Mas, ao permitir verbalizar ou manifestar em registro público o que era da ordem pessoal, os direitos, os limites, os princípios são outros. Do individual para o coletivo há preceitos intransponíveis. Fronteiras que não podem ser transgredidas pela vontade particular, cujo tênue equilíbrio de suas linhas é o que mantém a convivência e a coexistência social em paz vigilante. Razão pela qual, é triste olhar ao redor e encontrar tantos maus exemplos desse desserviço verborrágico se disseminando pela sociedade. Tempos de mentiras fabricadas, de ódios reverberados pelos meios tecnológicos. A existência humana sempre enfrentou desafios descomunais para se ver atingida de maneira tão vil e desleal pelos seus próprios representantes. A desumanidade que reveste alguns indivíduos, por sorte, não traduz o coletivo; embora, cause muito desconforto, estranhamento e constrangimento.
De repente, fica claro que o mal do mundo não chega mais só pelas más ações e condutas; mas, sobremaneira, pelas palavras.

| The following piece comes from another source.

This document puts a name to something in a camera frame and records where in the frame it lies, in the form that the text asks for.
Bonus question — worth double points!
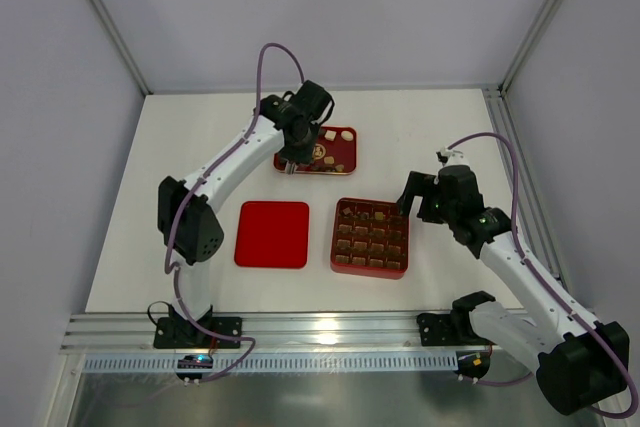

Em meio a pior de todas as tragédias já experimentadas pelo ser humano nessa contemporaneidade, há pessoas indiferentes  e silenciosas ao sofrimento, à morte, ao desalento causado pela Pandemia do COVID-19; mas, totalmente imbuídas em fazer da vida um palco de discursos infames e tragédias éticas e morais.
Portanto, é como escreveu José Saramago, em seu Ensaio sobre a Lucidez, de 2004, “Há que ter o máximo de cuidado com aquilo que se julga saber, porque por detrás se encontra escondida uma cadeia interminável de incógnitas, a última das quais, provavelmente, não terá solução”; afinal de contas, e não menos importante, “que monstruosas coisas é capaz de gerar o cérebro”, especialmente quando a vaidade e a soberba lhe tomam de assalto.